Armed

by | Aug 13, 2024 | Fiction, Issue Forty

The blue cots in my kindergarten class appeared while we ate lunch each day. For me a thermos of milk and a bologna sandwich. How I thought the lid to my Dr. Seuss lunch box was a tray, and I was supposed to keep all the pieces of my lunch safe on the metal surface. Scott Palmer was assigned to the cot next to me, and he whispered all through rest time, blotting out the sound of the records Mrs. Edwards played. I learned he shot himself outside a bar in our hometown a few years after I graduated from college.

My dad took me hunting and put a loaded shotgun in my hands before turning up the path in the woods where he believed the pheasants waited. Acorns dropped from trees, and he turned often to put a finger to his lips because my boots made too much noise in the crinkled leaves.
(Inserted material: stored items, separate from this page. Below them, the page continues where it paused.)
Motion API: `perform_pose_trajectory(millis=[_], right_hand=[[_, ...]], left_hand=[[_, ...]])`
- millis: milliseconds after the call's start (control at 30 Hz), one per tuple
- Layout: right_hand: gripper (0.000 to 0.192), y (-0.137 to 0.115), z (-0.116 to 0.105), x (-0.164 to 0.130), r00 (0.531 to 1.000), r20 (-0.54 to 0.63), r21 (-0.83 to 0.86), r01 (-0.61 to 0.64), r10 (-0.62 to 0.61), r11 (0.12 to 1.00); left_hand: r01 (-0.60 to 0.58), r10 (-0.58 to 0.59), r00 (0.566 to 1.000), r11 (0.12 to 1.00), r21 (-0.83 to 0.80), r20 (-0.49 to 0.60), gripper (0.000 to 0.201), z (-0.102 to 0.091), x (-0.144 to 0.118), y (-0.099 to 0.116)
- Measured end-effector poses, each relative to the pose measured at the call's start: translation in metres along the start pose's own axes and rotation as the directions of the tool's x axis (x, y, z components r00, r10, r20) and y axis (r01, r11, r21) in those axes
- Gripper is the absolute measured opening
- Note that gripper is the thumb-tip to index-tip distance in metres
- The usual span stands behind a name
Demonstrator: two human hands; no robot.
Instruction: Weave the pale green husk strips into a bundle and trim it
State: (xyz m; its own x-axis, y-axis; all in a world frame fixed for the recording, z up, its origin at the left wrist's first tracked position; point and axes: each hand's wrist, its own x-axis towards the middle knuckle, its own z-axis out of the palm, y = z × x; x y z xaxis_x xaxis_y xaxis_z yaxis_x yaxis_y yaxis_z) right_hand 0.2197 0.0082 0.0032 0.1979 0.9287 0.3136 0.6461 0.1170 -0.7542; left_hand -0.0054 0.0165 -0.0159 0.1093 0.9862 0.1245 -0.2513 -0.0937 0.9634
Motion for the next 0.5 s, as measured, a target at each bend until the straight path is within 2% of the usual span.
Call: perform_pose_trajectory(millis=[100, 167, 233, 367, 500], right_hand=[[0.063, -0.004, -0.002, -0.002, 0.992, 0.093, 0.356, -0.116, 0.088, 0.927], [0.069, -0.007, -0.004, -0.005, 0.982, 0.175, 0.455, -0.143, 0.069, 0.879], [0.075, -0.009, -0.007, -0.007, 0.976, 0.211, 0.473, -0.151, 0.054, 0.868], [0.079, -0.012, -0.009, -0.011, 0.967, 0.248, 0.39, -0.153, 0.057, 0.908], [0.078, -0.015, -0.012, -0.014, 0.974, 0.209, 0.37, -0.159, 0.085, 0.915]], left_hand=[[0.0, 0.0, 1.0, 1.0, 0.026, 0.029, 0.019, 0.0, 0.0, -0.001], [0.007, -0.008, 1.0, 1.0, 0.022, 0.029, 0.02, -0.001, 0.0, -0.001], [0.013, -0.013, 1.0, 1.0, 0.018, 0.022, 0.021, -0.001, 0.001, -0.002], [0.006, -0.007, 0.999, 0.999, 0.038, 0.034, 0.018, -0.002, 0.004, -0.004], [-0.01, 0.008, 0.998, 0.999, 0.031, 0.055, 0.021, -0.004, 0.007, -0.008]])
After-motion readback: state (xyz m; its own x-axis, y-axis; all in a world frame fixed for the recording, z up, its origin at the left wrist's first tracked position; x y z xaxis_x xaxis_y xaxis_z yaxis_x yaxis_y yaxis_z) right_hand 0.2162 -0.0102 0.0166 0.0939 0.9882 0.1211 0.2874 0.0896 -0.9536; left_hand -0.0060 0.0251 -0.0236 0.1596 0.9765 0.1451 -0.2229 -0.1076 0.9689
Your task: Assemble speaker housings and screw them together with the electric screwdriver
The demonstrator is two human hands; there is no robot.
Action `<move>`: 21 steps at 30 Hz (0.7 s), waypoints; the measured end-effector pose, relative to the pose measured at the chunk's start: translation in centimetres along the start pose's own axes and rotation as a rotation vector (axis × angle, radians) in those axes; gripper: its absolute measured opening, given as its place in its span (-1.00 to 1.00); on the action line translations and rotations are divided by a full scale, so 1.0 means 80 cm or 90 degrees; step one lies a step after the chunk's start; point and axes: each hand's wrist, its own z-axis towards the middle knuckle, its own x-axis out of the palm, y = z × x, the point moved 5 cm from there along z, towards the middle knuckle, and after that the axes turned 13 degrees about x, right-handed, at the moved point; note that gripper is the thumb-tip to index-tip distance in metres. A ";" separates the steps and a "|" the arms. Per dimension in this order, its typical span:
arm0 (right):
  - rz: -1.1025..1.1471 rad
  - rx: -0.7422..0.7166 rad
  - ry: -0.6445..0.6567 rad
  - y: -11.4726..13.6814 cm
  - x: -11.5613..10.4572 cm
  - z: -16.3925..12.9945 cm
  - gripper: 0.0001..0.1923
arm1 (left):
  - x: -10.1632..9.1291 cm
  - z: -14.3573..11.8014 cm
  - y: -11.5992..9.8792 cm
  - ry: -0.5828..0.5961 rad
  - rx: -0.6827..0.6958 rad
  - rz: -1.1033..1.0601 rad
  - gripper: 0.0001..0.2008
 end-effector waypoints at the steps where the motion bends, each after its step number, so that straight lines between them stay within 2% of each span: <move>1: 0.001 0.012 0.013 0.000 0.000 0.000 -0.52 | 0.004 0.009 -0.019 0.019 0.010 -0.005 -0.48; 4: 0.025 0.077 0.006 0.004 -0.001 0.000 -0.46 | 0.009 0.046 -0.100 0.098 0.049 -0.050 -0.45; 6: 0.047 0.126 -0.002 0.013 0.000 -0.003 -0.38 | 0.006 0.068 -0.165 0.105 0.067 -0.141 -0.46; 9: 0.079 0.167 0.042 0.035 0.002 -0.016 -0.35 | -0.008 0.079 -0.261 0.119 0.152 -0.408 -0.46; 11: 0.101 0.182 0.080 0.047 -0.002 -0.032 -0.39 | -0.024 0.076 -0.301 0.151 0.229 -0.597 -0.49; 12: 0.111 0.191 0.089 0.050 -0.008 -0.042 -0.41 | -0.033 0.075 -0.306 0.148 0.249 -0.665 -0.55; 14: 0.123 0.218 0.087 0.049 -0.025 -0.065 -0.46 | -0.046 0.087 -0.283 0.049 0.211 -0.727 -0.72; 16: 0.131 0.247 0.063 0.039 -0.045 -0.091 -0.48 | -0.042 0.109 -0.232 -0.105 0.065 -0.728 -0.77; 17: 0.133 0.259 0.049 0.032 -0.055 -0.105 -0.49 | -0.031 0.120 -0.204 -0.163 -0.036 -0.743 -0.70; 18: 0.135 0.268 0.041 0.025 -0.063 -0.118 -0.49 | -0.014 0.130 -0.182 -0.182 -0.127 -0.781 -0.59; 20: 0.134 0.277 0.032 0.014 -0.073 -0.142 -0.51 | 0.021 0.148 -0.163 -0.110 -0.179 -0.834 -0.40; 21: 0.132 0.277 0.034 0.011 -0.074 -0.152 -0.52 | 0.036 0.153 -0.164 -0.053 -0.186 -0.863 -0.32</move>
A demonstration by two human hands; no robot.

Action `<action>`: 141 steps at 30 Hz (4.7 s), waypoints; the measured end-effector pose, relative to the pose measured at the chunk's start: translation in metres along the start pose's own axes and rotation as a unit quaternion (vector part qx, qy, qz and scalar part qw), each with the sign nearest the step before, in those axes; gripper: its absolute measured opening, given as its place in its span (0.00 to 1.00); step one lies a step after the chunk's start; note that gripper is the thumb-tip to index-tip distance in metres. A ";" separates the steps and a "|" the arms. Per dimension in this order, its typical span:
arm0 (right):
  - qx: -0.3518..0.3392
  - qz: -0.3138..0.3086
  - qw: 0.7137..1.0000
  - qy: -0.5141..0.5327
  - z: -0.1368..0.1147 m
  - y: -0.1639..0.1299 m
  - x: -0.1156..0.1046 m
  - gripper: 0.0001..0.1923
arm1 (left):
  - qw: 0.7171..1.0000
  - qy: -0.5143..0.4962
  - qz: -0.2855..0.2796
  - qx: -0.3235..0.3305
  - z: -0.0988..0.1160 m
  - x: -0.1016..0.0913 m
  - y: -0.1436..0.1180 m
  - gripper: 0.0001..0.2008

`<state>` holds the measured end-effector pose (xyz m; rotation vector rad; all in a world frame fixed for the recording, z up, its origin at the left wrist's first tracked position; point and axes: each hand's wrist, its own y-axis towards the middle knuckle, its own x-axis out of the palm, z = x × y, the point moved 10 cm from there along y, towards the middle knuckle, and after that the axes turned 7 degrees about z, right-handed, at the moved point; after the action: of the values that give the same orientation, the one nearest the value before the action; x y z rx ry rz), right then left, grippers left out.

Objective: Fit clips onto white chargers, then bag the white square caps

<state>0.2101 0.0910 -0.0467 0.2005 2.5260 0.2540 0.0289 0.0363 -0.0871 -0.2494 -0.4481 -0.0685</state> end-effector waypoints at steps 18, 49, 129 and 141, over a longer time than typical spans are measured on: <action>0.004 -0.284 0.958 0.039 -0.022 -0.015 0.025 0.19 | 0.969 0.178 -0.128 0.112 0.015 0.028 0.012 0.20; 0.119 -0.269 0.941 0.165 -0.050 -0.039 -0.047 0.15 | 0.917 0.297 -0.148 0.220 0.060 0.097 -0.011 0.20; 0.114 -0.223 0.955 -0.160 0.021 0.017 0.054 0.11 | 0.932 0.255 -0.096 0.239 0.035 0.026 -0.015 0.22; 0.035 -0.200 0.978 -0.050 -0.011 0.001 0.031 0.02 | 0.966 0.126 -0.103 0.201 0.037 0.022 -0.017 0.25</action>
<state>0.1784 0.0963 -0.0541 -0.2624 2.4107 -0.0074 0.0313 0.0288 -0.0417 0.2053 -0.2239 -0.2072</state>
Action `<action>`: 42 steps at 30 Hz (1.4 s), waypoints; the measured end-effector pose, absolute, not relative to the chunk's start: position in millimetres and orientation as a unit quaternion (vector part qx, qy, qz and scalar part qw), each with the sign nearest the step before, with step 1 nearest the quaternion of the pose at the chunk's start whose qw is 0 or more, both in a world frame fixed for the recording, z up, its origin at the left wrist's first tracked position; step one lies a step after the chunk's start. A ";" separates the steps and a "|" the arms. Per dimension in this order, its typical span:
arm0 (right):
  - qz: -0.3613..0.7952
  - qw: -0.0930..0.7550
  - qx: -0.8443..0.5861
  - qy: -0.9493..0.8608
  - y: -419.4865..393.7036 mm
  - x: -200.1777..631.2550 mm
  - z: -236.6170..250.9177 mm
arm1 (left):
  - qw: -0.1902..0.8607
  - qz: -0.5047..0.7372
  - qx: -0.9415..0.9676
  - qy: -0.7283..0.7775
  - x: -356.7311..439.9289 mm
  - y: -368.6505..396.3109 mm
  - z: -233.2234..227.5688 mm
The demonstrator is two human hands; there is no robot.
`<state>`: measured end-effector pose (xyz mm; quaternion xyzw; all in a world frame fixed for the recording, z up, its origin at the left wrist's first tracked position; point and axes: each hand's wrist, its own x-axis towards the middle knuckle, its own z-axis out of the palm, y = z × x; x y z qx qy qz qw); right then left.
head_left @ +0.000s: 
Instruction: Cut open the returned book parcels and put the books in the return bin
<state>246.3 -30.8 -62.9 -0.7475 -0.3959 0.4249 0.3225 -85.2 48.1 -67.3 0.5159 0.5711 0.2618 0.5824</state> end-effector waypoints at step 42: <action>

I knew I could never shoot a pheasant. And I worried every step I might accidentally shoot him if I fell over a root or rock I couldn’t see.

In middle school Cody moved to town and came to my house after school most days. All the girls loved the soft swing of his California hair, the wave it made when he tossed his head. Sitting up on the washer in our laundry room one day, he picked up the 22 my dad kept in the corner to shoot at the crows in our corn patch. I told him to put it down. He laughed, pointed it under his chin. His body hit the floor before the shot stopped ringing in my ears.

A few years before he died, my dad started to carry a mini pistol strapped to his belt like a key chain. A child’s toy, a ghost gun, something plastic and terrifying. He’s going to shoot himself in the foot my sister said. I don’t want it in my house I said back. It slept beneath his pillow for intruders when my parents stayed in their camper on South Padre Island. I asked him to leave when he showed it to my son.

On the computer screen I see weapons, black, insectile, rows of square images selling safety, fire power, death. This is not a video game. This is not a movie. The websites offer credit, my son says he’s afraid of guns, but Papa has them, he wants to know. He cannot understand, tells me I’m overreacting when I scream at him and throw his computer down the stairs.